Wednesday, June 23rd, 2021 00:00 |
Communications Authority of Kenya (CA). Photo/Courtesy

Media across the globe is feeling the effects of technology. Obviously, the rise of online media content generation and dissemination was expected to present new challenges to mainstream media – positively and negatively. 

And when it emerged, authorities and individual newsrooms were quick to develop guidelines, administrative codes and internal policies to regulate technology use in journalism.

Live coverage, especially on radio and TV as well as online, is one singular technological gain that has immense popularity and has improved effectiveness of journalism.
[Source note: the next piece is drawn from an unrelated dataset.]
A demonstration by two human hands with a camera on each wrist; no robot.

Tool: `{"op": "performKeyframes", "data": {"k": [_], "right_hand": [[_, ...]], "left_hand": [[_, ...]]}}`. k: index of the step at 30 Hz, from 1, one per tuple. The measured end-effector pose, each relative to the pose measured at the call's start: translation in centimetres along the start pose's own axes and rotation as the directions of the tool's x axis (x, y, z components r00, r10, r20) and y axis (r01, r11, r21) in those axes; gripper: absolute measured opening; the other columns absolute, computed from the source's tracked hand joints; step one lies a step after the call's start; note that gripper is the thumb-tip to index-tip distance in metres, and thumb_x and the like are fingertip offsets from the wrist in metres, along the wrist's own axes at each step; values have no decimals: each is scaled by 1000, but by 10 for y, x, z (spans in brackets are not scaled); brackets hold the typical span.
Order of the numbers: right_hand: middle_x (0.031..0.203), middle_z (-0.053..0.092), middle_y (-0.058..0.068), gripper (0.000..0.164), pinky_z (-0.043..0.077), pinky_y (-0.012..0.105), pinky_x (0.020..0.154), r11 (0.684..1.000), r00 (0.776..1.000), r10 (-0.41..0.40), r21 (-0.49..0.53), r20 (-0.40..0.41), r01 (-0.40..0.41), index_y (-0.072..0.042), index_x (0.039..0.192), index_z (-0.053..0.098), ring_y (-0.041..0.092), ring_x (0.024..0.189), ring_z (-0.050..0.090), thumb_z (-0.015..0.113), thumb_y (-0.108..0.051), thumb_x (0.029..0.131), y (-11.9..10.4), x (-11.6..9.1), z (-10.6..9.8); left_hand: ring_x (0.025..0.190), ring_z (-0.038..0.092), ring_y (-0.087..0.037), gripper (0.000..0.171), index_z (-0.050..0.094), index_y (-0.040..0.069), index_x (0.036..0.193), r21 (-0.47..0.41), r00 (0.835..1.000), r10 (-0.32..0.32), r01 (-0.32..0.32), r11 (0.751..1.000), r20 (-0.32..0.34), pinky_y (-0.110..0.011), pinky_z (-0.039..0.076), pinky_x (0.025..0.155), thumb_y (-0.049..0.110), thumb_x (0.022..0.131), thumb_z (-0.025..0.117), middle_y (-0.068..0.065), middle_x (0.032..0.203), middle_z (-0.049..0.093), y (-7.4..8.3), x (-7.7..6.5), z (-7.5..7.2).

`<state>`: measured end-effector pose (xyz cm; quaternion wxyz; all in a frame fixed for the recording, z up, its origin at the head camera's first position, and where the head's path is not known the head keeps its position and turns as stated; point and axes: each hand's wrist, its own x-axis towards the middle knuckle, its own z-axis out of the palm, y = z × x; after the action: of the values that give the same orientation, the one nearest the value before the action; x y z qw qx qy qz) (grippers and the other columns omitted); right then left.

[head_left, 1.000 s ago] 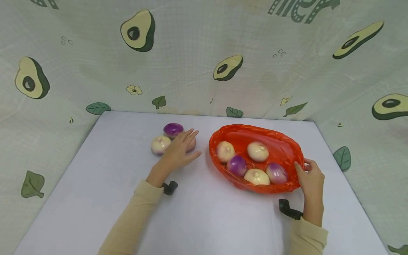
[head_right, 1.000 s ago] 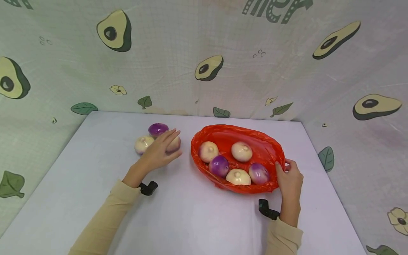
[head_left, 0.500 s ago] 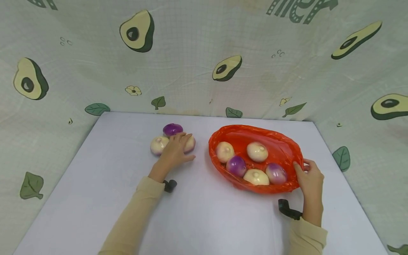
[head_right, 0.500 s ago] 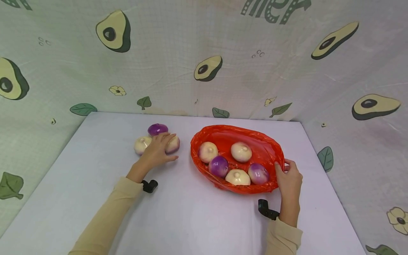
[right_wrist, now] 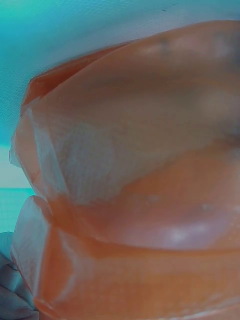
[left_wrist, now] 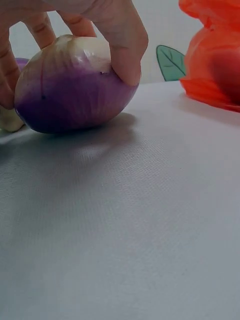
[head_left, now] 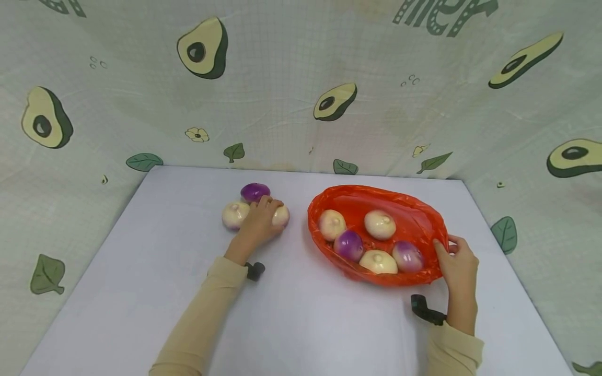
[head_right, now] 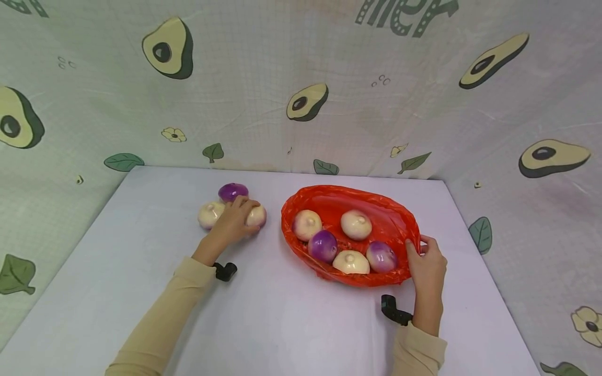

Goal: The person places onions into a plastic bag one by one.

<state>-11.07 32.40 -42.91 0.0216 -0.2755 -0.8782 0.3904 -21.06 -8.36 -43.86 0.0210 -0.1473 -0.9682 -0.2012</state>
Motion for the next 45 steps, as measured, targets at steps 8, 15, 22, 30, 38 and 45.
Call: {"op": "performKeyframes", "data": {"k": [8, 15, 22, 30, 38, 45], "right_hand": [[130, 42, 30, 67, 46, 52, 89, 1000, 1000, 1, -1, 4, -1, -2, 144, 25, 42, 111, 48, 41, -45, 95, 0, -1, 0], [130, 41, 30, 67, 46, 53, 90, 1000, 1000, 1, 2, 2, -1, -2, 145, 25, 42, 112, 48, 40, -45, 95, 0, -1, -1], [129, 42, 30, 67, 46, 53, 89, 1000, 1000, -7, 2, 0, 7, -2, 145, 25, 42, 111, 48, 41, -45, 95, 0, 0, -1], [129, 41, 31, 68, 46, 53, 89, 1000, 1000, -9, -1, 1, 9, -2, 144, 25, 43, 111, 48, 41, -45, 95, 0, 0, -1], [129, 42, 30, 67, 47, 53, 89, 1000, 1000, -9, -1, -1, 9, -2, 144, 26, 42, 111, 48, 41, -45, 95, 0, -2, 0], [129, 42, 30, 68, 47, 53, 89, 1000, 1000, -7, -2, 4, 7, -1, 144, 25, 42, 110, 48, 41, -45, 95, -1, -2, -1]], "left_hand": [[105, 46, -41, 54, 52, 12, 123, -9, 1000, -15, 16, 1000, 7, -52, 43, 92, 24, 75, 74, -16, 126, 45, 0, 1, 1], [106, 45, -41, 54, 52, 12, 123, -13, 999, -35, 35, 999, 17, -52, 43, 93, 25, 76, 73, -16, 126, 44, 3, 0, 0], [108, 45, -40, 53, 52, 12, 124, -33, 999, -47, 47, 998, 20, -53, 43, 93, 26, 77, 72, -16, 127, 44, 5, -2, -3], [109, 44, -41, 54, 51, 13, 126, -76, 1000, -26, 25, 997, -4, -54, 42, 94, 29, 78, 71, -15, 129, 43, 8, -4, -14], [105, 45, -40, 52, 52, 16, 125, -103, 999, 11, -16, 995, -42, -51, 44, 90, 26, 77, 69, -13, 126, 43, 19, -3, -30], [104, 44, -37, 51, 52, 18, 125, -128, 998, 39, -45, 991, -51, -48, 46, 85, 24, 76, 67, -12, 128, 42, 31, -3, -43]]}}
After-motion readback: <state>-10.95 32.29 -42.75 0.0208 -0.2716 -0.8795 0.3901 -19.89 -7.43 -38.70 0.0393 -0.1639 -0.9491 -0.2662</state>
It has no doubt amplified role of journalism in mass communication. 

However, with it came what is now becoming a worrying trend of advertisements promoting gambling during talk-shows and which often violate set legal standards.
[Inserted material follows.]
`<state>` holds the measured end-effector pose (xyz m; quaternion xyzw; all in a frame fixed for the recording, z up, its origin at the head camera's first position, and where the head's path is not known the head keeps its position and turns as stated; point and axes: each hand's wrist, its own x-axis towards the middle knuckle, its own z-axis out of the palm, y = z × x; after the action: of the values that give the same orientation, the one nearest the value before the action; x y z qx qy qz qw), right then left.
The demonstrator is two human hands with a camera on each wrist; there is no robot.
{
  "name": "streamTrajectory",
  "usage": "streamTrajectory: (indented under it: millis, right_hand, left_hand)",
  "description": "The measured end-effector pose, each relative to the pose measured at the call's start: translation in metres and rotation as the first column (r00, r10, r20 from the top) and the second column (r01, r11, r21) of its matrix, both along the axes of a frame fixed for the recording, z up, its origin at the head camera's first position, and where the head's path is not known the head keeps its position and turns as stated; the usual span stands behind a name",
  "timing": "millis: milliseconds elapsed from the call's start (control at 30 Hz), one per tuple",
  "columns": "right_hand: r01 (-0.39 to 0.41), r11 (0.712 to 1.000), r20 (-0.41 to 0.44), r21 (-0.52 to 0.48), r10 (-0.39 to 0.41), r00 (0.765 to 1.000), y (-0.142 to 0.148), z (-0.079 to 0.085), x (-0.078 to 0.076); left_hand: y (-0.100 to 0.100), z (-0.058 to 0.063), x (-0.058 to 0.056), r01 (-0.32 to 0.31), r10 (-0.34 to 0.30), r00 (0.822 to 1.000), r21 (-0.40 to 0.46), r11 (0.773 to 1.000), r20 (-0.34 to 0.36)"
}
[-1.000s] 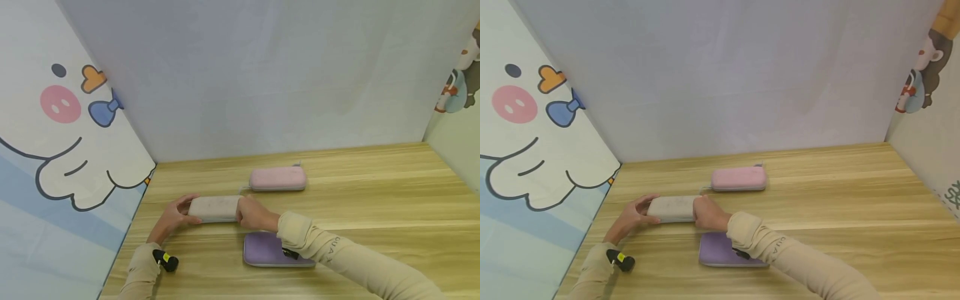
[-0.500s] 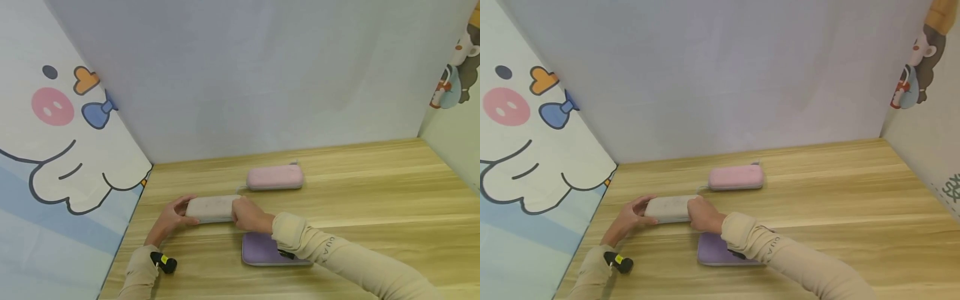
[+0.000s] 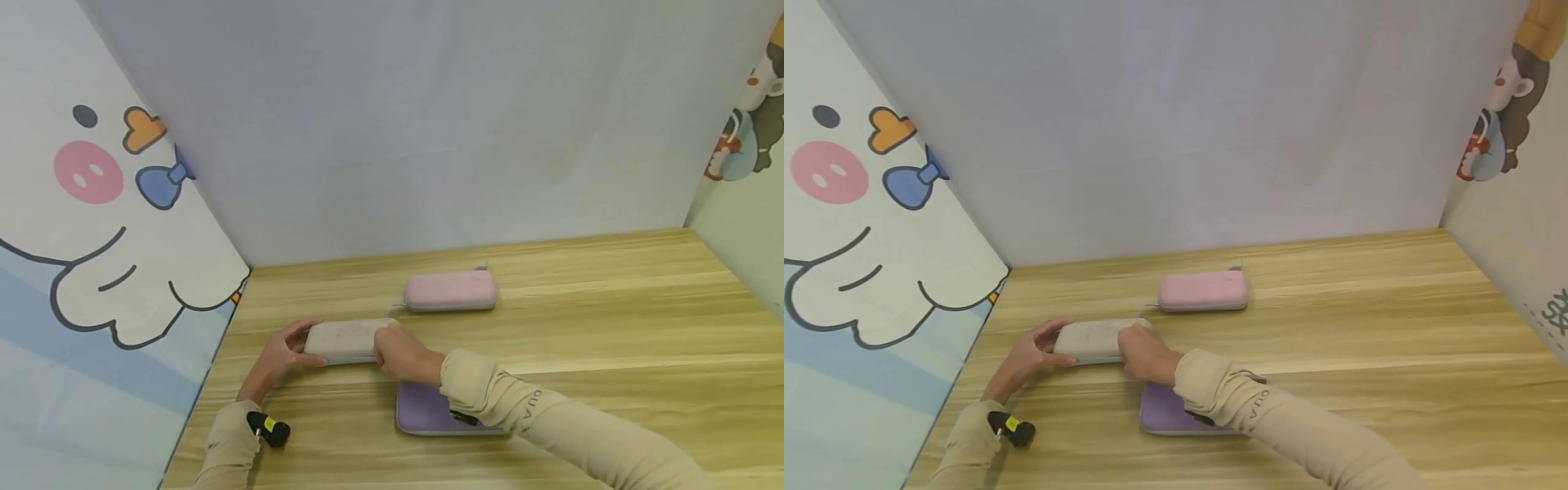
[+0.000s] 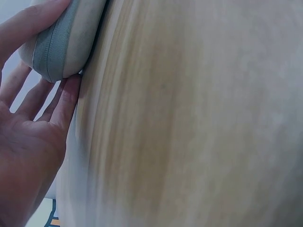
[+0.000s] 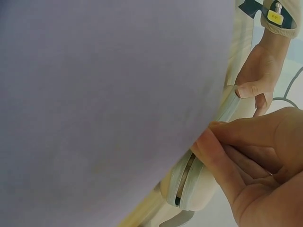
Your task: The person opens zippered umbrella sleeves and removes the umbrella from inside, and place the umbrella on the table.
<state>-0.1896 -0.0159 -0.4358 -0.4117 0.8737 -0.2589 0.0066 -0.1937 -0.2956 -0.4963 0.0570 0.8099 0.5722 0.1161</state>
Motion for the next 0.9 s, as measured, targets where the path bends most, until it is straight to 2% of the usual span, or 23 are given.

This calls for stricter regulation of media content to safeguard the accuracy of information consumed by the public.

Advertising and promotion of gambling on radio must be dealt with resolutely.

It can’t be that authorities have regulated and even banned gambling, but it’s still so rife on radio.

Given the influence of radio on citizens, gambling if allowed in the manner it’s happening, it poses a potential public health hazard as it may have a direct and material effect on gambling participation, particularly among the youth and children.

Recently, media houses are taking part or running gambling programmes without licences and advertising gambling outside watershed hours, in some cases during children shows. This must be called out for what it is — illegality and unethical practice.

The government should also be concerned because gambling on radio and other media platforms is denying the country revenue — winners rarely pay taxes, it kills genuine businesses and promotes unethical business practices.

Gambling is also a big source of illegal financial flows that is frustrating revenue collection and it is not a practice that should be allowed to fill in critical hours on radio. 

And for the record, while there are legitimate jackpot games and lotteries licensed by both the Betting Control and Licensing Board and the Communications Authority of Kenya, some broadcasters are flouting set regulations on gambling and violating the advertising code of conduct.

Gambling has almost replaced any professional and responsible way of income generation for many media outlets and is increasing poverty big scale.

They couch “winners” to give weird stories meant to glorify gambling; reduce professional journalists to gambling machines; and promise heaven through aggressive promotion and advertising to encourage irresponsible gambling. 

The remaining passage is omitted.